**Exercise instructions**: Reproduce all of the data below without alteration; exclude every picture.
START Records for the exercise
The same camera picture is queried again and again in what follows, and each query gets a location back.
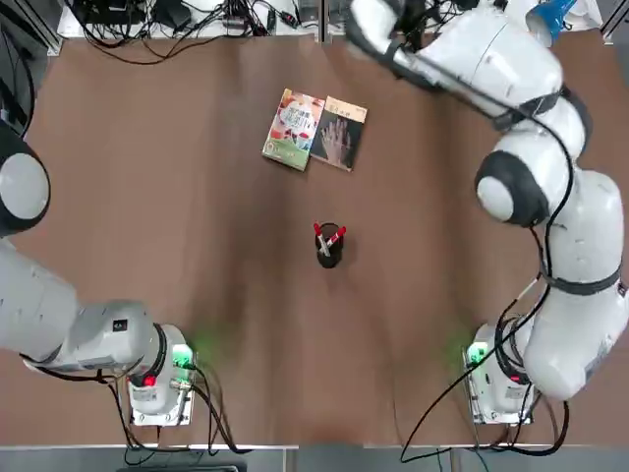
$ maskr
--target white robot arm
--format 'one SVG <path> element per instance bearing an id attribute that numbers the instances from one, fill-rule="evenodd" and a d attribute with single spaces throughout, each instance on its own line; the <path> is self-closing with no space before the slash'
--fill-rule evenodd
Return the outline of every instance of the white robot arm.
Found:
<path id="1" fill-rule="evenodd" d="M 346 24 L 348 39 L 418 87 L 463 95 L 504 133 L 476 177 L 483 208 L 503 222 L 544 226 L 570 191 L 549 228 L 553 265 L 552 276 L 544 274 L 551 287 L 548 296 L 513 336 L 516 342 L 504 348 L 509 358 L 522 361 L 520 366 L 511 372 L 491 357 L 474 372 L 482 390 L 476 392 L 484 410 L 482 422 L 497 422 L 504 414 L 504 422 L 517 422 L 528 380 L 548 396 L 570 398 L 627 325 L 629 310 L 620 282 L 620 193 L 609 177 L 577 167 L 592 132 L 591 119 L 581 100 L 563 86 L 557 59 L 532 34 L 502 12 L 479 7 L 413 53 L 391 37 L 403 11 L 404 3 L 398 0 L 354 0 Z M 512 108 L 550 128 L 565 145 L 571 165 L 548 130 Z M 504 335 L 517 325 L 503 326 Z M 493 348 L 495 333 L 492 325 L 477 333 L 474 346 L 482 346 L 481 356 Z"/>
<path id="2" fill-rule="evenodd" d="M 0 121 L 0 348 L 53 373 L 122 370 L 134 409 L 168 413 L 179 397 L 171 387 L 179 362 L 173 352 L 185 346 L 179 329 L 154 324 L 139 302 L 82 306 L 72 285 L 9 243 L 7 236 L 35 226 L 49 205 L 43 164 Z"/>

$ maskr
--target brown table surface
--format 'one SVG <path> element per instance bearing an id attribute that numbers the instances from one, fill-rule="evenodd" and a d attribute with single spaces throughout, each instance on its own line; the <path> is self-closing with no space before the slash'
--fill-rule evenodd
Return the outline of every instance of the brown table surface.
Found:
<path id="1" fill-rule="evenodd" d="M 626 196 L 629 96 L 614 51 L 587 32 L 563 35 L 556 52 L 595 120 L 581 165 Z M 286 87 L 369 109 L 353 173 L 260 156 Z M 340 39 L 221 39 L 157 67 L 67 41 L 29 134 L 52 206 L 14 241 L 84 301 L 143 300 L 179 326 L 218 371 L 238 443 L 395 444 L 394 402 L 406 438 L 459 372 L 461 346 L 538 268 L 527 231 L 492 221 L 474 195 L 496 137 Z M 348 228 L 335 270 L 316 263 L 315 220 Z M 628 348 L 625 335 L 571 401 L 569 443 L 629 441 L 618 433 Z M 0 372 L 0 444 L 124 443 L 106 388 L 34 374 L 7 352 Z M 522 441 L 551 443 L 537 416 Z M 204 443 L 206 419 L 198 402 L 194 424 L 164 440 Z M 461 391 L 415 439 L 471 442 Z"/>

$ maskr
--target green led indicator
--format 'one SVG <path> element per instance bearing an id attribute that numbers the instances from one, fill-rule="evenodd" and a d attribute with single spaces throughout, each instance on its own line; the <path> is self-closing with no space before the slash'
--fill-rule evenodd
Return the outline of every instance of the green led indicator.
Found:
<path id="1" fill-rule="evenodd" d="M 486 342 L 475 342 L 468 348 L 468 359 L 472 364 L 478 364 L 487 353 Z"/>
<path id="2" fill-rule="evenodd" d="M 184 369 L 191 369 L 194 365 L 193 350 L 186 344 L 173 346 L 173 365 Z"/>

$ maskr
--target pen
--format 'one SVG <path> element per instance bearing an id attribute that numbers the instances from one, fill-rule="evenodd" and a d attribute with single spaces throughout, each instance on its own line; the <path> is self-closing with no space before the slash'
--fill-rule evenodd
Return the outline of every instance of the pen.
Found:
<path id="1" fill-rule="evenodd" d="M 325 243 L 325 238 L 323 238 L 323 233 L 321 232 L 321 227 L 317 222 L 314 223 L 314 234 L 316 234 L 316 238 L 318 242 L 321 244 L 321 248 L 319 252 L 324 254 L 327 258 L 330 257 L 330 252 L 327 249 L 327 244 Z"/>
<path id="2" fill-rule="evenodd" d="M 321 246 L 321 249 L 319 249 L 318 251 L 322 254 L 325 254 L 325 252 L 327 252 L 327 254 L 329 255 L 328 248 L 331 247 L 336 241 L 338 241 L 341 236 L 345 234 L 346 231 L 347 229 L 345 228 L 345 226 L 343 226 L 341 229 L 335 232 L 332 237 L 325 242 L 325 246 Z"/>

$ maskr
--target pen holder
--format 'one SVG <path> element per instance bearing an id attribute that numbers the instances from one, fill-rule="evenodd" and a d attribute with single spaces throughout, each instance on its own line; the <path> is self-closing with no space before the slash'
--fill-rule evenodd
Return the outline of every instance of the pen holder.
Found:
<path id="1" fill-rule="evenodd" d="M 323 223 L 321 225 L 321 232 L 323 233 L 323 238 L 325 239 L 325 241 L 330 239 L 338 230 L 338 225 L 334 223 Z M 319 249 L 321 249 L 321 243 L 318 241 L 318 238 L 314 236 L 314 245 L 316 246 L 316 259 L 318 260 L 318 263 L 321 264 L 321 267 L 334 268 L 338 265 L 338 263 L 341 262 L 341 259 L 343 259 L 344 238 L 344 236 L 341 236 L 340 238 L 338 238 L 338 241 L 336 243 L 328 248 L 328 251 L 330 252 L 330 256 L 328 257 L 325 254 L 319 252 Z"/>
END Records for the exercise
**Worked solution**:
The same camera picture is queried again and again in what follows, and each query gets a location back.
$ maskr
--target white robot arm
--format 'one SVG <path> element per instance bearing an id attribute that numbers the instances from one, fill-rule="evenodd" and a d attribute with single spaces throughout, each instance on its own line; the <path> is self-closing with no space before the slash'
--fill-rule evenodd
Return the outline of every instance of the white robot arm.
Found:
<path id="1" fill-rule="evenodd" d="M 346 24 L 348 39 L 418 87 L 463 95 L 504 133 L 476 177 L 483 208 L 503 222 L 544 226 L 570 191 L 549 228 L 553 265 L 552 276 L 544 274 L 551 287 L 548 296 L 513 336 L 516 342 L 504 348 L 509 358 L 522 361 L 520 366 L 511 372 L 491 357 L 474 372 L 482 390 L 476 392 L 484 410 L 482 422 L 497 422 L 504 414 L 504 422 L 517 422 L 528 380 L 548 396 L 570 398 L 627 325 L 629 310 L 620 282 L 620 193 L 609 177 L 577 167 L 592 132 L 591 119 L 581 100 L 563 86 L 557 59 L 532 34 L 502 12 L 479 7 L 413 53 L 391 37 L 403 11 L 404 3 L 398 0 L 354 0 Z M 512 108 L 550 128 L 565 145 L 571 165 L 548 130 Z M 504 335 L 517 325 L 503 326 Z M 493 348 L 495 333 L 492 325 L 477 333 L 474 346 L 482 346 L 481 356 Z"/>
<path id="2" fill-rule="evenodd" d="M 0 121 L 0 348 L 53 373 L 122 370 L 134 409 L 168 413 L 179 397 L 171 387 L 179 362 L 173 352 L 185 346 L 179 329 L 154 324 L 139 302 L 82 306 L 72 285 L 9 243 L 7 236 L 35 226 L 49 205 L 43 164 Z"/>

$ maskr
--target brown table surface
--format 'one SVG <path> element per instance bearing an id attribute that numbers the instances from one, fill-rule="evenodd" and a d attribute with single spaces throughout, each instance on its own line; the <path> is self-closing with no space before the slash'
--fill-rule evenodd
Return the outline of every instance of the brown table surface.
Found:
<path id="1" fill-rule="evenodd" d="M 626 196 L 629 96 L 614 51 L 587 32 L 563 35 L 556 52 L 595 120 L 581 165 Z M 286 87 L 369 109 L 353 173 L 260 156 Z M 340 39 L 221 39 L 157 67 L 67 41 L 29 134 L 52 206 L 14 241 L 84 301 L 143 300 L 179 326 L 218 371 L 238 443 L 395 444 L 394 402 L 406 438 L 459 372 L 461 346 L 538 268 L 527 231 L 492 221 L 474 195 L 496 137 Z M 348 228 L 335 270 L 316 263 L 315 220 Z M 628 348 L 625 335 L 571 401 L 569 443 L 629 441 L 618 433 Z M 0 372 L 0 444 L 124 443 L 106 388 L 34 374 L 7 352 Z M 522 441 L 551 443 L 537 416 Z M 204 443 L 206 419 L 198 402 L 194 424 L 164 440 Z M 461 391 L 415 439 L 471 442 Z"/>

$ maskr
--target green led indicator
--format 'one SVG <path> element per instance bearing an id attribute that numbers the instances from one, fill-rule="evenodd" and a d attribute with single spaces throughout, each instance on its own line; the <path> is self-closing with no space before the slash'
--fill-rule evenodd
Return the outline of every instance of the green led indicator.
Found:
<path id="1" fill-rule="evenodd" d="M 486 342 L 475 342 L 468 348 L 468 359 L 472 364 L 478 364 L 487 353 Z"/>
<path id="2" fill-rule="evenodd" d="M 184 369 L 191 369 L 194 365 L 193 350 L 186 344 L 173 346 L 173 365 Z"/>

$ maskr
--target pen
--format 'one SVG <path> element per instance bearing an id attribute that numbers the instances from one, fill-rule="evenodd" and a d attribute with single spaces throughout, each instance on its own line; the <path> is self-closing with no space before the slash'
--fill-rule evenodd
Return the outline of every instance of the pen.
Found:
<path id="1" fill-rule="evenodd" d="M 325 243 L 325 238 L 323 238 L 323 233 L 321 232 L 321 227 L 317 222 L 314 223 L 314 234 L 316 234 L 316 238 L 318 242 L 321 244 L 321 248 L 319 252 L 324 254 L 327 258 L 330 257 L 330 252 L 327 249 L 327 244 Z"/>
<path id="2" fill-rule="evenodd" d="M 321 246 L 321 249 L 319 249 L 318 251 L 322 254 L 325 254 L 325 252 L 327 252 L 327 254 L 329 255 L 328 248 L 331 247 L 336 241 L 338 241 L 341 236 L 345 234 L 346 231 L 347 229 L 345 228 L 345 226 L 343 226 L 341 229 L 335 232 L 332 237 L 325 242 L 325 246 Z"/>

$ maskr
--target pen holder
--format 'one SVG <path> element per instance bearing an id attribute that numbers the instances from one, fill-rule="evenodd" and a d attribute with single spaces throughout, each instance on its own line; the <path> is self-closing with no space before the slash'
--fill-rule evenodd
Return the outline of every instance of the pen holder.
Found:
<path id="1" fill-rule="evenodd" d="M 323 223 L 321 225 L 321 232 L 323 233 L 323 238 L 325 239 L 325 241 L 330 239 L 338 230 L 338 225 L 334 223 Z M 319 249 L 321 249 L 321 243 L 318 241 L 318 238 L 314 236 L 314 245 L 316 246 L 316 259 L 318 260 L 318 263 L 321 264 L 321 267 L 334 268 L 338 265 L 338 263 L 341 262 L 341 259 L 343 259 L 344 238 L 344 236 L 341 236 L 340 238 L 338 238 L 338 241 L 336 243 L 328 248 L 328 251 L 330 252 L 330 256 L 328 257 L 325 254 L 319 252 Z"/>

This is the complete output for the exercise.